Après avoir ôté ses appareils auditifs, l'homme de 80 a répondu à tort à l'appel d'un nom qui n'était pas le sien.

Gaston se trouvait à la clinique Chénieux de Limoges pour y subir une opération bénigne de la paupière, mais a subi une intervention plus sérieuse.
Gaston se trouvait à la clinique Chénieux de Limoges pour y subir une opération bénigne de la paupière, mais a subi une intervention plus sérieuse. (AFP)

Gaston ne devait pas subir d'intervention chirurgicale. Mais cet octogénaire, sourd, a été opéré par erreur d'un oeil parce qu'il a répondu à tort à l'appel d'un nom qui n'était pas le sien après avoir ôté ses appareils auditifs. A la suite de cette erreur médicale, il a demandé une expertise judiciaire, mercredi 22 juin, devant le tribunal de Limoges. 

Aujourd'hui âgé de 80 ans, Gaston se trouvait en 2011 à la clinique Chénieux de Limoges pour y subir une opération bénigne de la paupière. Il a finalement subi une intervention plus sérieuse : une vitrectomie (ablation du corps vitré) de l'oeil droit à la place d'un autre patient, sans que la chaîne de contrôle de son identité ne révèle la méprise. 

Il souffre aujourd'hui d'une cécité quasi-totale

L'erreur avait été constatée dès le lendemain par l'équipe médicale, qui l'avait reconnue sans difficulté. Mais Gaston, atteint par ailleurs de cataracte et de DMLA (dégénérescence maculaire liée à l'âge), une maladie de la rétine, a constaté depuis 2014 une baisse brutale de ses capacités visuelles et souffre aujourd'hui d'une cécité quasi-totale.

Pour le patient creusois, cette déficience visuelle est liée à l'erreur opératoire dont il a été victime.
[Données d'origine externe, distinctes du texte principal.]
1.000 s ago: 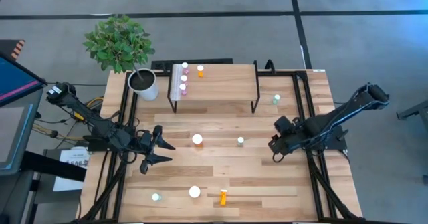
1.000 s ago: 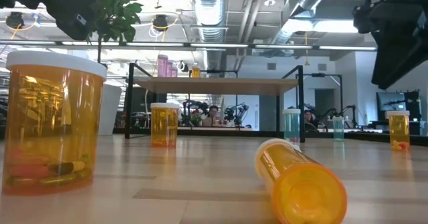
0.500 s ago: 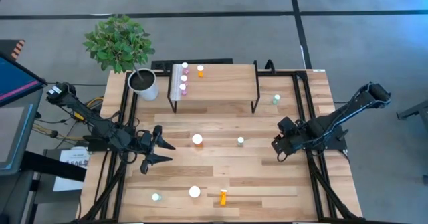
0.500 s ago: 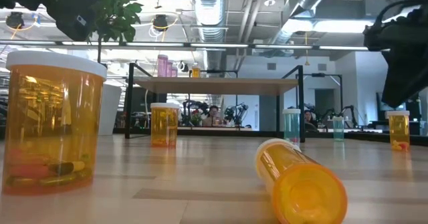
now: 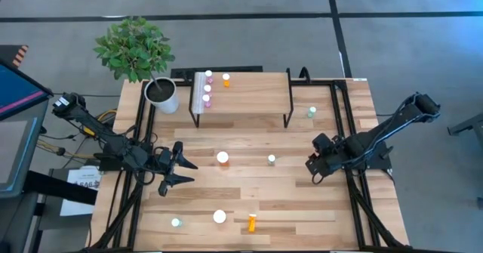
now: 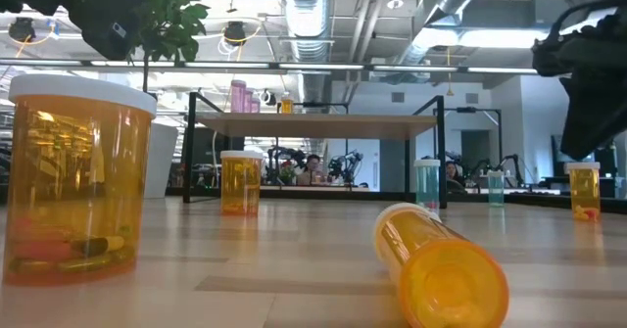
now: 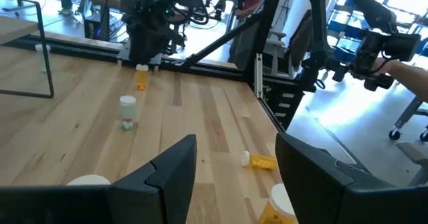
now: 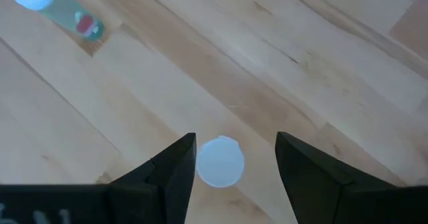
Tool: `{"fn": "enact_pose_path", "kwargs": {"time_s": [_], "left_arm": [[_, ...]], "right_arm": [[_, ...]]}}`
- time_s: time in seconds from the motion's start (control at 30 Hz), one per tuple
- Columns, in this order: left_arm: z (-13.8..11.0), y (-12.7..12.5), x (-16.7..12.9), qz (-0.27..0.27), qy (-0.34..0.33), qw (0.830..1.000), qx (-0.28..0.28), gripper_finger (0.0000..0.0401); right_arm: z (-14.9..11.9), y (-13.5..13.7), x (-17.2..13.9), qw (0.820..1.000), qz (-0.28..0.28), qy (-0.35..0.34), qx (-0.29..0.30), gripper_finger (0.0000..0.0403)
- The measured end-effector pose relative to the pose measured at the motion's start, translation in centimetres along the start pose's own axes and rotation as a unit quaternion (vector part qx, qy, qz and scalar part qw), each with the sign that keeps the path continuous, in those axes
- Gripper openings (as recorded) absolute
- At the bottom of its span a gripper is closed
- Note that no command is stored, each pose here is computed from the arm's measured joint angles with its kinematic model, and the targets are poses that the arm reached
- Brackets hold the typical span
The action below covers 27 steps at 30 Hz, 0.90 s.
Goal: Pick and place medicine bottles onto shelf by color
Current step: Put the top small orange pill bottle on the shelf aligned with the other small orange pill bottle
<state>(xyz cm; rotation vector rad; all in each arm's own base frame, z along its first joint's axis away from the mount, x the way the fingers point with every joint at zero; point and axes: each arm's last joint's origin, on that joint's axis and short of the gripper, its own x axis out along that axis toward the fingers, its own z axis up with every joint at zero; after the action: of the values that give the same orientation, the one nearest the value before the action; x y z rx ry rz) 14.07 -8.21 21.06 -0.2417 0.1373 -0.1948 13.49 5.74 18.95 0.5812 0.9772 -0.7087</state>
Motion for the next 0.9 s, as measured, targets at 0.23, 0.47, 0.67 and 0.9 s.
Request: {"fn": "enact_pose_path", "kwargs": {"time_s": [0.23,0.47,0.67,0.9], "left_arm": [[0.00,-0.01,0.00,0.000,0.000,1.000,0.000,0.0192],[0.00,-0.01,0.00,0.000,0.000,1.000,0.000,0.0192],[-0.01,0.00,0.00,0.000,0.000,1.000,0.000,0.0192],[-0.01,0.00,0.00,0.000,0.000,1.000,-0.003,0.0192]], "right_arm": [[-0.17,0.25,0.45,1.000,-0.013,0.007,-0.010,0.0226],[-0.29,0.59,0.77,1.000,-0.017,0.017,-0.013,0.0226],[-0.35,0.83,0.87,0.999,-0.003,0.026,-0.018,0.0226],[-0.40,0.83,0.86,0.999,-0.001,0.035,-0.021,0.0226]]}}
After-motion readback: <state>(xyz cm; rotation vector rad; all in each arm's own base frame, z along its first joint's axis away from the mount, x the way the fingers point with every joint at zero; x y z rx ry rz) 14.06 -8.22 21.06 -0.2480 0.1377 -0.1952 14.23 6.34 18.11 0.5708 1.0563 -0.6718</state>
Mais une expertise de la Commission régionale de conciliation et d'indemnisation des accidents médicaux (CRCI) en a jugé autrement : si la vitrectomie subie à tort a certes précipité l'évolution de sa cataracte, la perte de ses facultés visuelles est bel et bien la conséquence naturelle et inéluctable de la DMLA dont il souffre depuis 2007. L'avocat de Gaston juge cette explication insuffisante et a demandé cette contre-expertise. Le tribunal doit rendre sa décision le 13 juillet.